» **ACTION ITEM**:
Images are to be excluded, and the rest of the data repeated exactly.

====

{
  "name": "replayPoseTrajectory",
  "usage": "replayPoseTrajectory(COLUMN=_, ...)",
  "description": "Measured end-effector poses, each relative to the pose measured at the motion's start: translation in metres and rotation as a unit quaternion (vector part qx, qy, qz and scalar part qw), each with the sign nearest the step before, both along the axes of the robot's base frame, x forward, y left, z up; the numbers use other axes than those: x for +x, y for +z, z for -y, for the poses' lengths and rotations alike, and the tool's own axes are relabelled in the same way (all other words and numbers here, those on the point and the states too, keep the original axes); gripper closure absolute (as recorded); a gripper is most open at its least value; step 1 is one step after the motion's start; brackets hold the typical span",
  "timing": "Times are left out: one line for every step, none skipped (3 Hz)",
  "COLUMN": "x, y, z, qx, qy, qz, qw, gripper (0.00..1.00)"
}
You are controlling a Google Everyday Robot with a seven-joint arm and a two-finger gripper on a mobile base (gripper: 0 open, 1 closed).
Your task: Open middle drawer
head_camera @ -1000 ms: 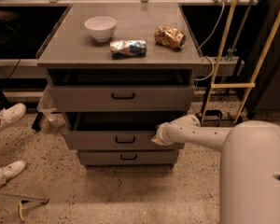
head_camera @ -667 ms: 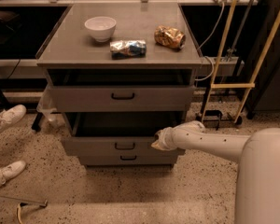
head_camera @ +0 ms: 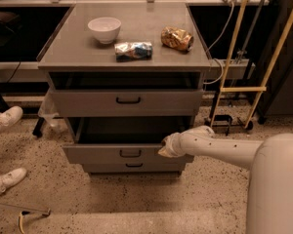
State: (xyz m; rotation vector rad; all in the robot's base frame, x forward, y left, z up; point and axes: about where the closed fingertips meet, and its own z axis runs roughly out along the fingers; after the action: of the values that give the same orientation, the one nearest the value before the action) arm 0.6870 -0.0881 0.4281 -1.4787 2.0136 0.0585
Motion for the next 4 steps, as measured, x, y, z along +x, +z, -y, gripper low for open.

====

» **SOLVED PROBLEM**:
{
  "name": "replayPoseTrajectory",
  "usage": "replayPoseTrajectory(COLUMN=_, ...)",
  "description": "Measured end-effector poses, each relative to the pose measured at the motion's start: translation in metres and rotation as a unit quaternion (vector part qx, qy, qz and scalar part qw), each with the sign nearest the step before, both along the axes of the robot's base frame, x forward, y left, z up; the numbers use other axes than those: x for +x, y for +z, z for -y, for the poses' lengths and rotations alike, and the tool's own axes are relabelled in the same way (all other words and numbers here, those on the point and the states too, keep the original axes); gripper closure absolute (as recorded); a gripper is most open at its least value; step 1 is one step after the motion's start; brackets hold the typical span",
  "timing": "Times are left out: one line for every step, none skipped (3 Hz)",
  "COLUMN": "x, y, z, qx, qy, qz, qw, gripper (0.00..1.00)"
}
You are controlling a Google Everyday Robot with a seven-joint arm and a two-finger gripper on a mobile base (gripper: 0 open, 1 closed).
Your task: Open middle drawer
head_camera @ -1000 ms: 
head_camera @ -667 ms: 
head_camera @ +0 ms: 
State: (xyz m; rotation vector rad; all in the robot's base frame, x forward, y left, z up; point and axes: about where the closed fingertips meet, and its own z axis runs roughly out along the fingers; after the action: of the values that give the same orientation, the one nearest the value before the action) arm 0.6870 -0.0881 0.4281 -1.4787 2.0136 0.0585
Motion for the next 4 steps, as measured, x, y, z along +x, +z, -y, gripper low for open.

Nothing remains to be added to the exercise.